Another area has been in understanding information uncertainty when dealing with new forms of data towards inference. There are considerable biases and challenges to representativeness leading to uncertainty about inference regarding what are optimal predictors of traffic crashes and crime and the role of public transportation and area sentiments as detected though social media data. Our approach is to utilise Bayesian Model Averaging when used jointly with a large set of other spatial, behavioural and economic predictors. Finally, we are most interested in “most deprived” areas, in contrast to areas experiencing average levels of deprivation – and for that reason, we have experimented with how all the data generated as a part of the project can be utilized to explain the “upper tail” of the distribution of social hazards facing citizens, while taking into account spatial dependence and other considerations – hence we utilize Spatial Autoregressive Quantile models. Hence the project has addressed a multitude of methodological considerations in urban informatics.

Target groups: The target groups for this work are regional planning agencies, local councils, public transportation agencies, Mobility-as-a-Service community, traffic engineering and traffic safety divisions, crime prevention units. transportation sharing companies, smart cities companies, and companies involved in urban analytics and big data.

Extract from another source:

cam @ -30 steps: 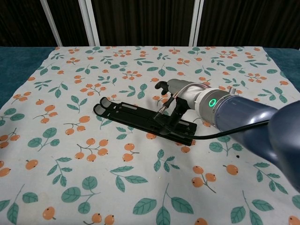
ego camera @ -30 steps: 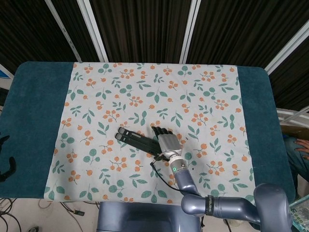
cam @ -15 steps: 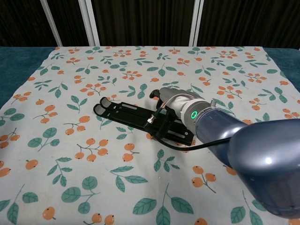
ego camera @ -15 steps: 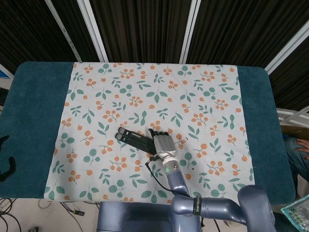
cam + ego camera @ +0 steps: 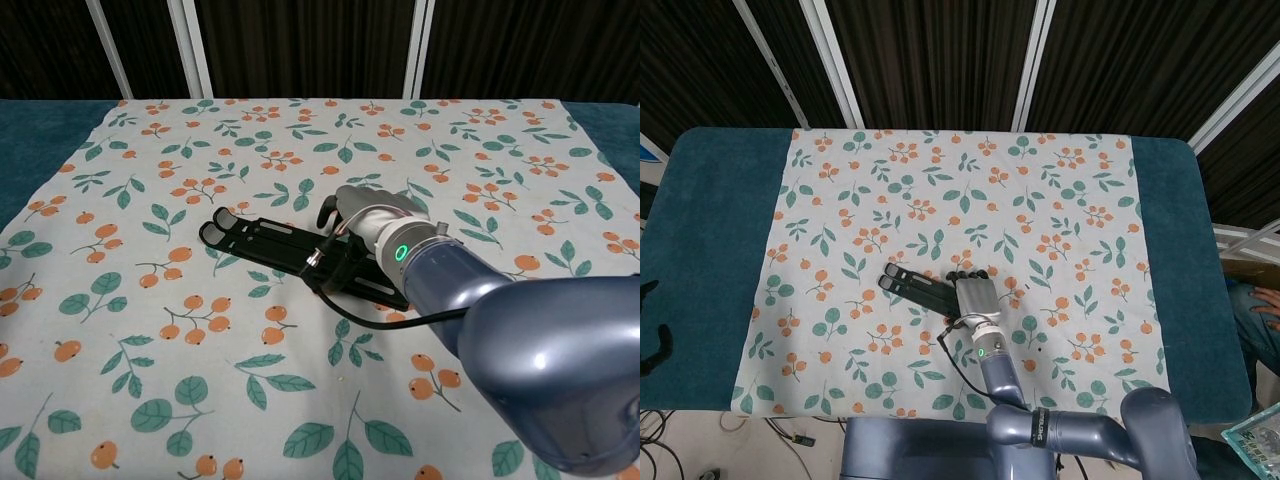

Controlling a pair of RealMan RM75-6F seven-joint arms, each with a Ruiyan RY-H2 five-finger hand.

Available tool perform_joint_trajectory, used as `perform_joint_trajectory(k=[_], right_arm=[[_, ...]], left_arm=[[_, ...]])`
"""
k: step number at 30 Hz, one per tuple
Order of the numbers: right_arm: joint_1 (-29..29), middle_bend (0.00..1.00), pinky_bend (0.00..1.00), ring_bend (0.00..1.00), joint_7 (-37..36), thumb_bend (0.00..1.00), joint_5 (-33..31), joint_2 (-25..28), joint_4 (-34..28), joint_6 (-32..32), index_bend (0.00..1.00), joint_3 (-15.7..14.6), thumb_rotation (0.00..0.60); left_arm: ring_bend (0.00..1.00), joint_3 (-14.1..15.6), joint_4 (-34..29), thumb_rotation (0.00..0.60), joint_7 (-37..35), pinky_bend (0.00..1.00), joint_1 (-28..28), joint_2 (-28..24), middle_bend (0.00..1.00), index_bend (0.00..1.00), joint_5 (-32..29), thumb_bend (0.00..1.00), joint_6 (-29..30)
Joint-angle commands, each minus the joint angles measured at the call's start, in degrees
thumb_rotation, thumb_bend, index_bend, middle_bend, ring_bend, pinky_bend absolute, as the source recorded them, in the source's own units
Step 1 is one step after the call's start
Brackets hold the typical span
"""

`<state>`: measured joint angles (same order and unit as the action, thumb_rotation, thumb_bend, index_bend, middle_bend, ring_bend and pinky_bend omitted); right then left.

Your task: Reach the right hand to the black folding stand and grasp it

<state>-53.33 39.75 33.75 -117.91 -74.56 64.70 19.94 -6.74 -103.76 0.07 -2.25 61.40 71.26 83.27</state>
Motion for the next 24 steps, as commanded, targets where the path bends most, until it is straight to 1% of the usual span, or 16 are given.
perform_joint_trajectory(k=[1,5,7,10,17,22,24], right_arm=[[0.1,0.34,0.17,0.30,0.2,0.24,0.0,-0.2,0.0,0.0,0.30,0.0,0.600],[0.2,0.40,0.17,0.35,0.4,0.30,0.3,-0.4,0.2,0.0,0.35,0.3,0.600],[0.3,0.42,0.17,0.36,0.5,0.32,0.5,-0.5,0.3,0.1,0.35,0.2,0.600],[0.5,0.40,0.17,0.36,1.1,0.35,0.3,-0.5,0.3,-0.1,0.35,0.1,0.600],[0.9,0.39,0.17,0.37,2.5,0.35,-0.1,-0.1,-0.1,-0.5,0.35,-0.2,0.600],[1.3,0.43,0.27,0.44,1.9,0.39,0.5,0.2,-0.9,-0.2,0.36,0.2,0.600],[1.7,0.44,0.28,0.46,1.1,0.40,1.3,0.4,-1.2,-0.2,0.37,0.1,0.600]], left_arm=[[0.00,0.0,0.0,0.600,0.0,0.00,0.0,0.0,0.00,0.12,0.0,0.58,0.0],[0.00,0.0,-0.1,0.600,0.0,0.00,0.0,-0.1,0.00,0.12,0.0,0.58,0.0],[0.00,0.0,-0.1,0.600,0.0,0.00,0.0,-0.1,0.00,0.12,-0.1,0.58,-0.1],[0.00,0.1,-0.1,0.600,0.1,0.00,0.0,-0.1,0.00,0.12,-0.1,0.58,-0.2],[0.00,0.1,-0.3,0.600,0.3,0.00,0.0,-0.1,0.00,0.12,-0.3,0.58,-0.2],[0.00,0.1,-0.2,0.600,0.3,0.00,0.0,-0.1,0.00,0.12,-0.2,0.58,-0.2],[0.00,0.1,-0.3,0.600,0.3,0.00,0.0,-0.1,0.00,0.12,-0.2,0.58,-0.2]])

Conclusions: STUBD brings together an innovative mix of theory-driven and data-driven approaches to understanding the multiple dimensions of transportation disadvantage, making a substantial contribution towards crystallizing fit-for-purpose PICAS solutions in a wide variety of urban contexts, and better understanding of the civic and business models that are necessary for successful implementation.

References
1) Thakuriah, P., N. Tilahun and M. Zellner (2017a). Big Data and Urban Informatics: Innovations and Challenges to Urban Planning and Knowledge Discovery. In Seeing Cities through Big Data: Research, Methods and Applications in Urban Informatics, Springer, NY, pp. 11-48.
2) Tilahun, N., Thakuriah, P., Li, M., and Keita, Y. (2016) Transit use and the work commute: analyzing the role of last mile issues. In Journal of Transport Geography, Vol 54, pp. 359–368.
3) Paule, J. D. G., Y. Sun and P. Thakuriah (forthcoming 2018). Beyond Geo-Tagged Tweets: Exploring the Geo-Localization of Tweets for Transportation Applications. In Transportation Analytics in the Era of Big Data, Editors: Ukkusuri, Satish, Yang, Chao, to be published by Springer. ISBN 978-3-319-75862-6
4) Paule, J. D. G., Y. Moshfeghi, J. Jose and P. Thakuriah (2017). On Fine-Grained Geo-Localization of Tweets. Proc ACM SIGIR conference, Amsterdam, Netherlands, 2017 (ICTIR’17).
5) Thakuriah, P. and Y. Sun (2017b). Integrating Heterogeneous Sources of Data to Estimate Composite Social Hazards. Paper presented in the Associate Collegiate Schools of Planning (ACSP) Annual Conference, Denver, CO, Oct, 2017. Under revision for submission to journal for review.
6) Thakuriah, P., L. Dirks, and Y. Keita Mallon (2017c). Digital Infomediaries and Civic Hacking in Emerging Urban Data Initiatives. In Seeing Cities through Big Data: Research, Methods and Applications in Urban Informatics, Springer, NY, 189-208.